* _EXERCISE DETAILS_:
Would you copy exactly the lines in the data below from the one that has "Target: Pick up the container" through the one that has "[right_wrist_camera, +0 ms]", dropping any pictures?

* _WORKING DATA_:
▶

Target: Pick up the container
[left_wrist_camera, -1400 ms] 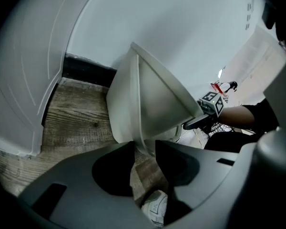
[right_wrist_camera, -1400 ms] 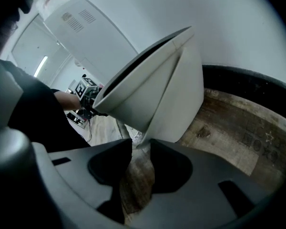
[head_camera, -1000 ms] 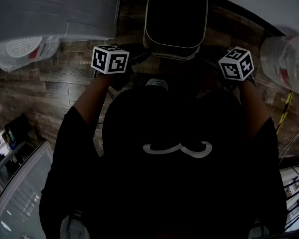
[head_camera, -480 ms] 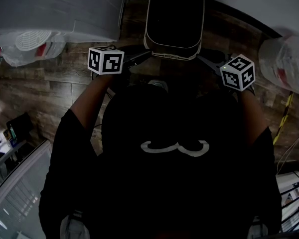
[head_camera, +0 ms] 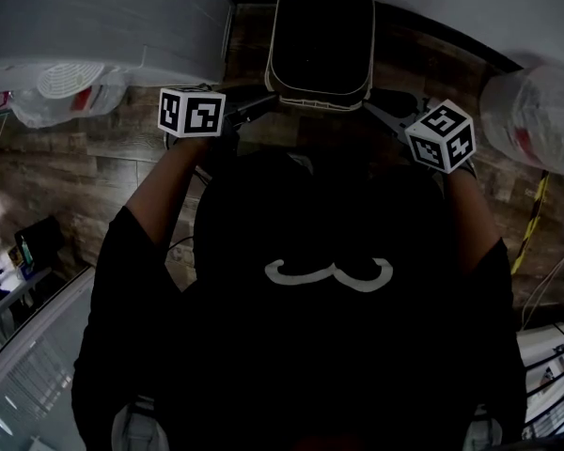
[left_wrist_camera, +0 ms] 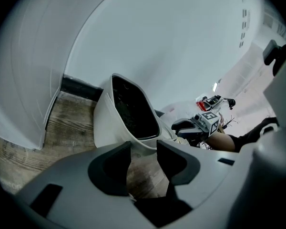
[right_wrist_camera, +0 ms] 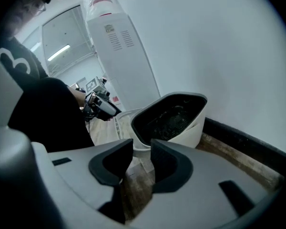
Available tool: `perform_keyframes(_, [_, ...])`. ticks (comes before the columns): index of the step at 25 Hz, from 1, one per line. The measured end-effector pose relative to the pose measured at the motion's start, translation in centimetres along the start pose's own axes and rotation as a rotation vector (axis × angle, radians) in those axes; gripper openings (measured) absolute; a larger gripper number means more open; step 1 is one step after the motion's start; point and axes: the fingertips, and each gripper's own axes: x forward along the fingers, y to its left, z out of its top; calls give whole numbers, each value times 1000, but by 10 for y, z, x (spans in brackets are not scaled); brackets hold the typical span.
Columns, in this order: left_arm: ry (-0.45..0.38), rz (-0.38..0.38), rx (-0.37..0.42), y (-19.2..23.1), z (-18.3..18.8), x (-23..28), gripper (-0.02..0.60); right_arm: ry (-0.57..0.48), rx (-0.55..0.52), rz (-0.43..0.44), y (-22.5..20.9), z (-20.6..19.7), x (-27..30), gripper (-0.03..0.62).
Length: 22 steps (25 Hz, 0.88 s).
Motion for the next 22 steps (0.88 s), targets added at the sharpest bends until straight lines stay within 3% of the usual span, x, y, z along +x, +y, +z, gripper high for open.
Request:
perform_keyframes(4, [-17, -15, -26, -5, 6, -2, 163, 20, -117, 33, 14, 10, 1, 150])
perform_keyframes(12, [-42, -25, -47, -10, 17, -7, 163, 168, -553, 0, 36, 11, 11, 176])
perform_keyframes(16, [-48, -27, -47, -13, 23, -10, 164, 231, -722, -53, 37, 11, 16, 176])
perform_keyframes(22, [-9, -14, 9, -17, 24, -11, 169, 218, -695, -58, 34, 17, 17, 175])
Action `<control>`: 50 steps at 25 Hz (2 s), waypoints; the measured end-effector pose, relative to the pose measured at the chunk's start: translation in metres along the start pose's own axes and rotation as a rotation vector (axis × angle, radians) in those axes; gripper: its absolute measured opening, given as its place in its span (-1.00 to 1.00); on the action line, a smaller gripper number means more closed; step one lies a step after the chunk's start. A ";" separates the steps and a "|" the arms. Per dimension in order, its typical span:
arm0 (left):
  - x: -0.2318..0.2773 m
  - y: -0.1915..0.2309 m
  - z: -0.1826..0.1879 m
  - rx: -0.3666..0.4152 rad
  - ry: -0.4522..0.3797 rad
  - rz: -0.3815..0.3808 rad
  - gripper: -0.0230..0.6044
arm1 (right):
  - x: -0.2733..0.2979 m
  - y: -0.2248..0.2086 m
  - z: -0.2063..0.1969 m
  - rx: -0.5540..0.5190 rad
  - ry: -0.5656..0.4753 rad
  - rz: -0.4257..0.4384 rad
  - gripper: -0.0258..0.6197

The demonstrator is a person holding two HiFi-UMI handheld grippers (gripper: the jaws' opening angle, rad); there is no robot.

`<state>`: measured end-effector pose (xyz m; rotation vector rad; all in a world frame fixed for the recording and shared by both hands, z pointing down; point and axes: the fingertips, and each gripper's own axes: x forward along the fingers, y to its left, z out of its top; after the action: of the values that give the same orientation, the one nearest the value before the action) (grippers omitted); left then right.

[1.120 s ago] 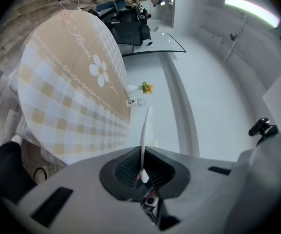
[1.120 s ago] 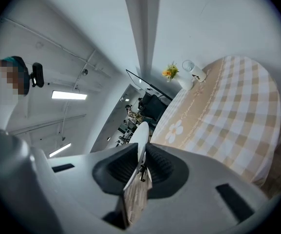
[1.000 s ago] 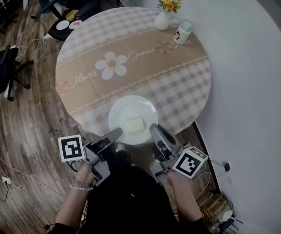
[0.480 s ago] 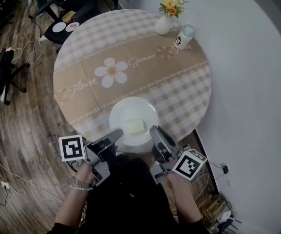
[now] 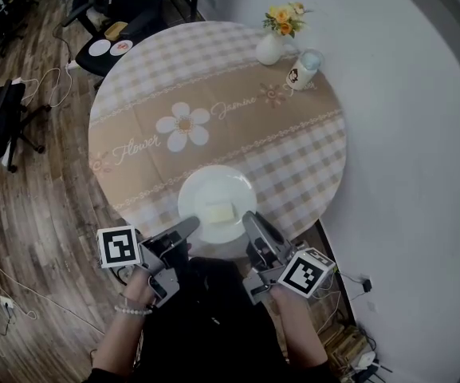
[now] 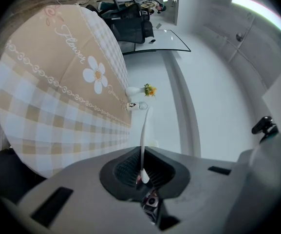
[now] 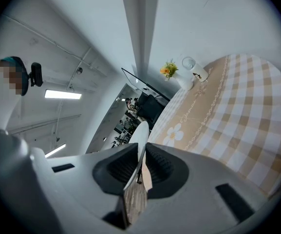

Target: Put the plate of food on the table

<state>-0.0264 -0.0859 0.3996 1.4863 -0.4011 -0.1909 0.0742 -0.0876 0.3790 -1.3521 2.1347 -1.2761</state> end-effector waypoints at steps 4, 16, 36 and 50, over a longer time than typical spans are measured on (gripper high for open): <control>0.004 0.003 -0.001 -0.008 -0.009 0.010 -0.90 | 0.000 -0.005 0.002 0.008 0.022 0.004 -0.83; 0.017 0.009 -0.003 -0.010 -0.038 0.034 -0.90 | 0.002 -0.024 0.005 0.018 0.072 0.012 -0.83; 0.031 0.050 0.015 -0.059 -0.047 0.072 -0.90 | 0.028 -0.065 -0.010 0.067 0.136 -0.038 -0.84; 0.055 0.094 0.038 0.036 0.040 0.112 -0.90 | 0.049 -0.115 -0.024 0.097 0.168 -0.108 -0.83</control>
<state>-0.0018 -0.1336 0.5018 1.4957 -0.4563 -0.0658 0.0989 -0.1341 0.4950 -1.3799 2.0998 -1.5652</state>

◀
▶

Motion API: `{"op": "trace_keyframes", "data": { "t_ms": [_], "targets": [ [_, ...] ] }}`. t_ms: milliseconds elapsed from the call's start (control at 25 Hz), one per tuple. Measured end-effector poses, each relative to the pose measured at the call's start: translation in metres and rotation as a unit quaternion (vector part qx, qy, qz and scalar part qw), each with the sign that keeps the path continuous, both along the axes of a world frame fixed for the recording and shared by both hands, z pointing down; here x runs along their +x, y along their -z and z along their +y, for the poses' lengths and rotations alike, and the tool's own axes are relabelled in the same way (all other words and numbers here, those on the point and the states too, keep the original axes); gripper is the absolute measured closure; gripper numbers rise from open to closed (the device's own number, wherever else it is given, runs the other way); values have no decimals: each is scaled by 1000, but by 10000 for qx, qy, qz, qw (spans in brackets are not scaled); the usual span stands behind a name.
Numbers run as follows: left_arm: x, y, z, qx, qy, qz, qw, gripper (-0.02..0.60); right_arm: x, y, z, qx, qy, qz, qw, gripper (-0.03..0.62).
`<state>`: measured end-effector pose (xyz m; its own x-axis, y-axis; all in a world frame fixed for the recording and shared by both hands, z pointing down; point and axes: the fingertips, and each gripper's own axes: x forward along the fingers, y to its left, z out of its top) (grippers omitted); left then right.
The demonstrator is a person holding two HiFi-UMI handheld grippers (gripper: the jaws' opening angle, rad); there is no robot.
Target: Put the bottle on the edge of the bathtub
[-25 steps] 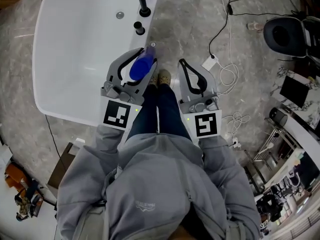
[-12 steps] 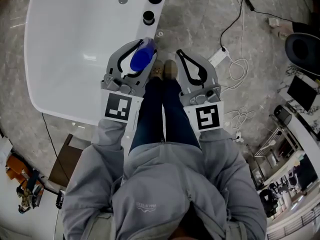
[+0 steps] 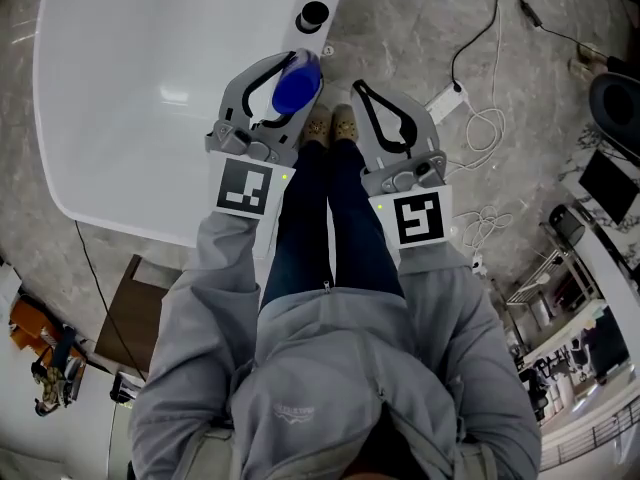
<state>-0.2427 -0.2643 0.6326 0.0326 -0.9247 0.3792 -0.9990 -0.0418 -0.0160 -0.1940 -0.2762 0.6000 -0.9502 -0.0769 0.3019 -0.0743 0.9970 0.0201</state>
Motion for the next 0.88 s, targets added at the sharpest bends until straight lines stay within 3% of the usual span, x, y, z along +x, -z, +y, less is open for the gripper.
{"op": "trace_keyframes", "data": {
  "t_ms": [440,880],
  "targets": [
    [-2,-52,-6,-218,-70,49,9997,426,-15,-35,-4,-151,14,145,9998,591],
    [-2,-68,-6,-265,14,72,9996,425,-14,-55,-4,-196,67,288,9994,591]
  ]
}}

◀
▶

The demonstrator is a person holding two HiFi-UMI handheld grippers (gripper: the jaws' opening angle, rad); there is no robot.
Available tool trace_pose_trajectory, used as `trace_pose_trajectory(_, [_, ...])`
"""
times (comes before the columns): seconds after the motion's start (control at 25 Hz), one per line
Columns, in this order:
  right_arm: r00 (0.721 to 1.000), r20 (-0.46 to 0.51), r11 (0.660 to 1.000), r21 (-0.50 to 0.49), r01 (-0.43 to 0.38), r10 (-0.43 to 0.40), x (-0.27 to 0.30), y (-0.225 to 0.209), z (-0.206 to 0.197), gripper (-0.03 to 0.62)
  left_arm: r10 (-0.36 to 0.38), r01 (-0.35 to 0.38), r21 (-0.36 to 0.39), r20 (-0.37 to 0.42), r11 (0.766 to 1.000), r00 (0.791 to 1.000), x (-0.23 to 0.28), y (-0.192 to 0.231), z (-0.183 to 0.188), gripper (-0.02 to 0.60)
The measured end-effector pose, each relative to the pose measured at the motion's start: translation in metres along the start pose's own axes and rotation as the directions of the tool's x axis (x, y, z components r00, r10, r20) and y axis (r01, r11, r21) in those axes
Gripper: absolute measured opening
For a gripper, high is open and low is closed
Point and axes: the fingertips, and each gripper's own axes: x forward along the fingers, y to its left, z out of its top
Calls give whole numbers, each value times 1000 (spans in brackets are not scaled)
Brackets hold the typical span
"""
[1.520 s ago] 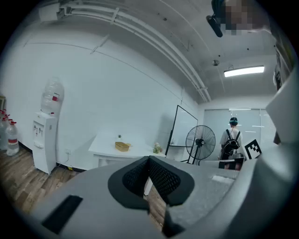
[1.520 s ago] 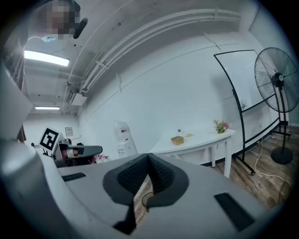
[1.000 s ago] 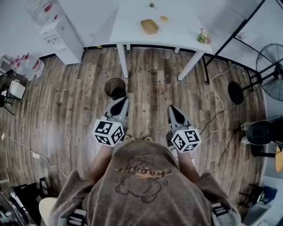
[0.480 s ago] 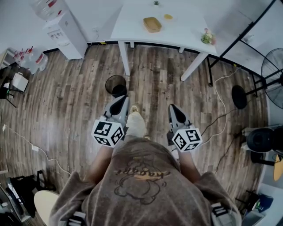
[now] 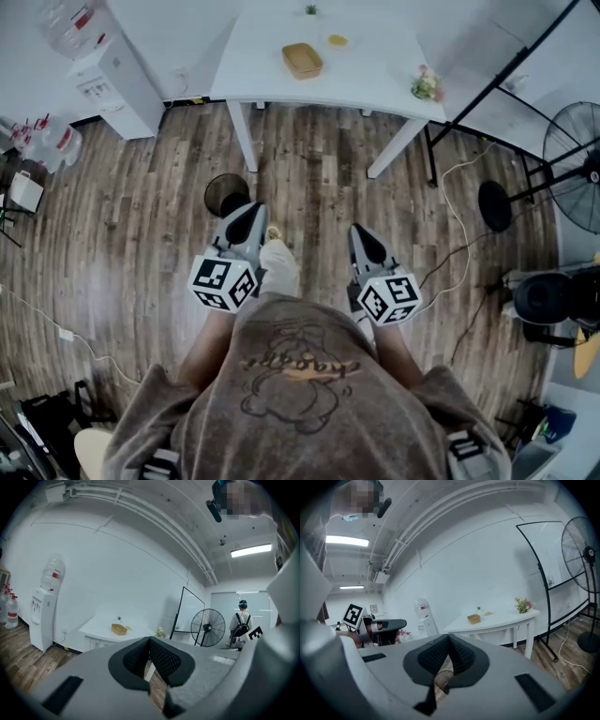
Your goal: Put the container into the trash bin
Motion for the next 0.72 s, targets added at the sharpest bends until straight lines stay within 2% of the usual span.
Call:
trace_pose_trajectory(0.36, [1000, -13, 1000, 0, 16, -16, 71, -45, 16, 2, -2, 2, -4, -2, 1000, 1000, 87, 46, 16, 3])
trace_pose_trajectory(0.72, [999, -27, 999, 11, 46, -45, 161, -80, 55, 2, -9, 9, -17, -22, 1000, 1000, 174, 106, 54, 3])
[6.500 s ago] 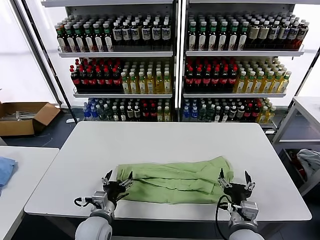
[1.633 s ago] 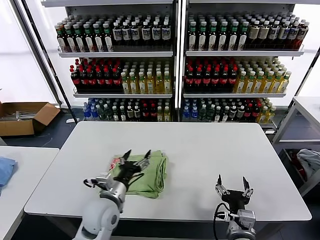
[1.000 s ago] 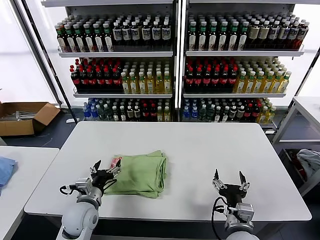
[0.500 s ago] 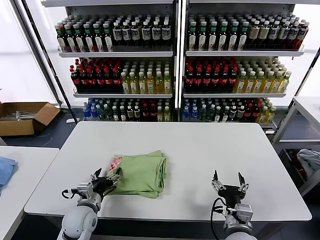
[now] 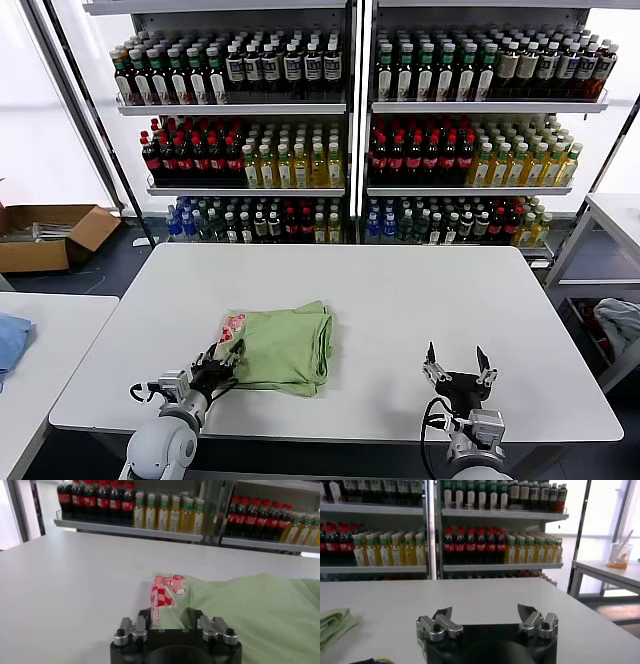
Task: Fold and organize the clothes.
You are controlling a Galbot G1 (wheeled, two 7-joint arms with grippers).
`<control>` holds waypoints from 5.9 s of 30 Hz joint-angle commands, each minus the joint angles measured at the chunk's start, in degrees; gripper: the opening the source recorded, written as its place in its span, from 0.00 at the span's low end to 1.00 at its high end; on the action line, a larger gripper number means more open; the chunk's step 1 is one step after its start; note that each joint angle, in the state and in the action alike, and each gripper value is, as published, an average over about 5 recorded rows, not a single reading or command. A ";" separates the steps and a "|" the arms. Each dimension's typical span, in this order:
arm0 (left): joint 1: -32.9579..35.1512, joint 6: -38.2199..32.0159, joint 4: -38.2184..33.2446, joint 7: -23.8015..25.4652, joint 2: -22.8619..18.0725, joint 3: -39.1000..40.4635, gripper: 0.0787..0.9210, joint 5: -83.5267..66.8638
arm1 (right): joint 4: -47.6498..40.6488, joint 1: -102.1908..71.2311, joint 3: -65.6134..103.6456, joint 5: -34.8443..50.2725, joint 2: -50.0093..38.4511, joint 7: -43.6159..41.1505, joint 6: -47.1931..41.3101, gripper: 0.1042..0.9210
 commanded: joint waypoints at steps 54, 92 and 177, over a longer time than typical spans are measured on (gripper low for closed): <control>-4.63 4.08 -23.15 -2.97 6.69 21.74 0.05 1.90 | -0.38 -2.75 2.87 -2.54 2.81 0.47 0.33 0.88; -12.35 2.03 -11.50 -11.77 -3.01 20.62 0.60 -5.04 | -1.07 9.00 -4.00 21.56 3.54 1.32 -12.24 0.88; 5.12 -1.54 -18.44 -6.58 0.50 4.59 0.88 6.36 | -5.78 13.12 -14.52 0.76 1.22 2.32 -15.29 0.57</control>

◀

* _ANSWER FOR THE TASK_:
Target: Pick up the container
[left_wrist_camera, -1400 ms] 
[right_wrist_camera, -1400 ms] 
[head_camera, -1000 ms] 
[head_camera, -480 ms] 
[head_camera, +0 ms] 
[left_wrist_camera, +0 ms] 
[right_wrist_camera, +0 ms] 

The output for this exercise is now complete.